Graham Delamore
- Full name: Graham Wallace Delamore
- Date of birth: 3 April 1920
- Place of birth: Thames, New Zealand
- Date of death: 2 May 2008 (aged 88)
- Place of death: North Shore, New Zealand
- Height: 1.68 m (5 ft 6 in)
- Weight: 69 kg (152 lb)
- School: Thames High School
- Occupation(s): School teacher

Rugby union career
- Position(s): Five-eighth

International career
- Years: Team / Apps / (Points)
- 1949: New Zealand / 1 / (0)

= Graham Delamore =

Graham Wallace Delamore (3 April 1920 — 2 May 2008) was a New Zealand rugby union international.

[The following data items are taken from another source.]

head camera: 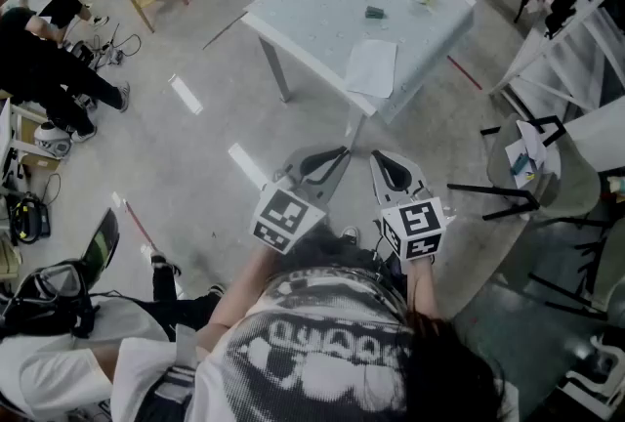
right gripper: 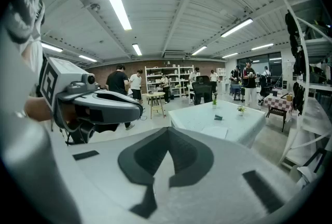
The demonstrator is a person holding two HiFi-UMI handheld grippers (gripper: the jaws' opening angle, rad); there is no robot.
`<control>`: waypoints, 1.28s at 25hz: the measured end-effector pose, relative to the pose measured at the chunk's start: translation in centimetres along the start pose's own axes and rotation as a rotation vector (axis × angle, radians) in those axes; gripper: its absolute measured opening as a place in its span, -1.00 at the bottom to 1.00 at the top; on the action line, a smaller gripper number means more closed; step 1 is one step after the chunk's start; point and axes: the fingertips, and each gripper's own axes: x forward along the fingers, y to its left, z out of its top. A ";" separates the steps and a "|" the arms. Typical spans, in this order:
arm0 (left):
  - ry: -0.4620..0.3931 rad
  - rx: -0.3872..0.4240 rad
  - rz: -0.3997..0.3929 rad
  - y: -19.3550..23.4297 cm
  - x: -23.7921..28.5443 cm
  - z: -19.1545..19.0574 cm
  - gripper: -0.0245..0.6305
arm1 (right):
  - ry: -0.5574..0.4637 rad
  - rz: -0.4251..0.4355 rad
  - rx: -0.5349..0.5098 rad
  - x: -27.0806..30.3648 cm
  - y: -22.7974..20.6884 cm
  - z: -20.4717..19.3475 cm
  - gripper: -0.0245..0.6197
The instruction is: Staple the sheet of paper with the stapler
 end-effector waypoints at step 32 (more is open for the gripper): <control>0.026 -0.051 -0.035 10.0 -0.5 -3.0 -0.89 | 0.069 -0.067 0.103 9.0 -0.8 -0.9 -0.93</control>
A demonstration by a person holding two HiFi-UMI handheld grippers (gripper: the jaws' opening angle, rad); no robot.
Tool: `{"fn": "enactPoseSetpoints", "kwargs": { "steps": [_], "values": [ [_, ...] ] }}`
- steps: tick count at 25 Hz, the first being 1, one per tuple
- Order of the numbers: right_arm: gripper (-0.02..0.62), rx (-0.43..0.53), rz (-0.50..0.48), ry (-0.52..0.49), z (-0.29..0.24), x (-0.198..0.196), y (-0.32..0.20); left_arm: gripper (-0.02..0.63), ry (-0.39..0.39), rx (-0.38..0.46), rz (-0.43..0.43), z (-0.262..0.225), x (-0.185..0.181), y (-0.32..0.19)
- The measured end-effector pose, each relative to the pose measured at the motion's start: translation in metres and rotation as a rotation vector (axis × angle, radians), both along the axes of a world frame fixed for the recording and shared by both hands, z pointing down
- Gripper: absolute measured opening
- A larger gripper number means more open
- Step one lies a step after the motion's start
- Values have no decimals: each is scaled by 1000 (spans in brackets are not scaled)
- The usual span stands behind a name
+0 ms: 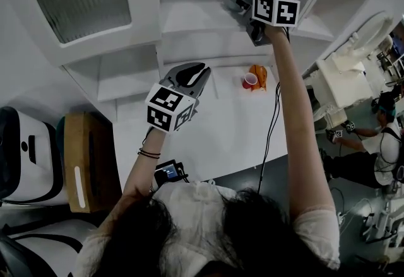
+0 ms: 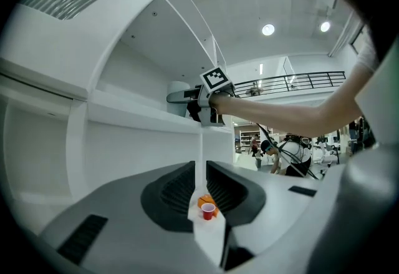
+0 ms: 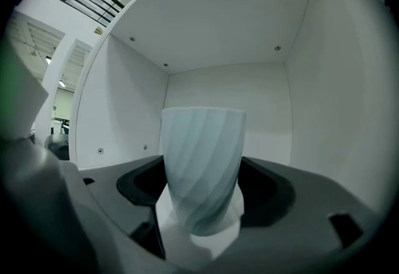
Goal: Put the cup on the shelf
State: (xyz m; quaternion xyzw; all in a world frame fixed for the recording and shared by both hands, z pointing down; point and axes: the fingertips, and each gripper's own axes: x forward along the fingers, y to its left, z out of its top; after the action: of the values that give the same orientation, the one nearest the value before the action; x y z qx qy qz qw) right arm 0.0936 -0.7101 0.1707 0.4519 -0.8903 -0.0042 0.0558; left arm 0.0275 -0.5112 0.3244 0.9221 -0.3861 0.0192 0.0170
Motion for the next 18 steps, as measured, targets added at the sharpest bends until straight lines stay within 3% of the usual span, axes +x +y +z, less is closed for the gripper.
{"fn": "enactPoseSetpoints", "kwargs": {
  "steps": [8,18],
  "values": [
    [357,-97,-14,22,9,0,-6,57,2,3,13,-2,1,-4],
    [357,-112,-18,9,12,1,-3,57,1,-9,19,2,-1,-5]
  ]
}}
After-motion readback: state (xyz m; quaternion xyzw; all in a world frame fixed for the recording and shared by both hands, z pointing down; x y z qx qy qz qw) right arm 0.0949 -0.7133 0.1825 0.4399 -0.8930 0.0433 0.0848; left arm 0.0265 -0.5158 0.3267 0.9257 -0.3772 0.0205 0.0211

Born in Thames, Delamore attended Thames High School and was a physical training instructor with the RNZAF in World War II. During the war, he had stints at both the Hawke's Bay and Manawatu representative teams.

Delamore, a diminutive five-eighth, began representing Wellington in 1948 and was the provincial side's only player named in the All Blacks squad for the 1949 tour of South Africa. He was capped as a first five-eighth in the 4th Test in Port Elizabeth and featured in a total of nine matches across the tour.

A school teacher by profession, Delamore had a long association with Takapuna Grammar School, where he was 1st XV coach from 1950 to 1961. He later became deputy principal of the school.

Delamore also played cricket for Hutt Valley in the Hawke Cup.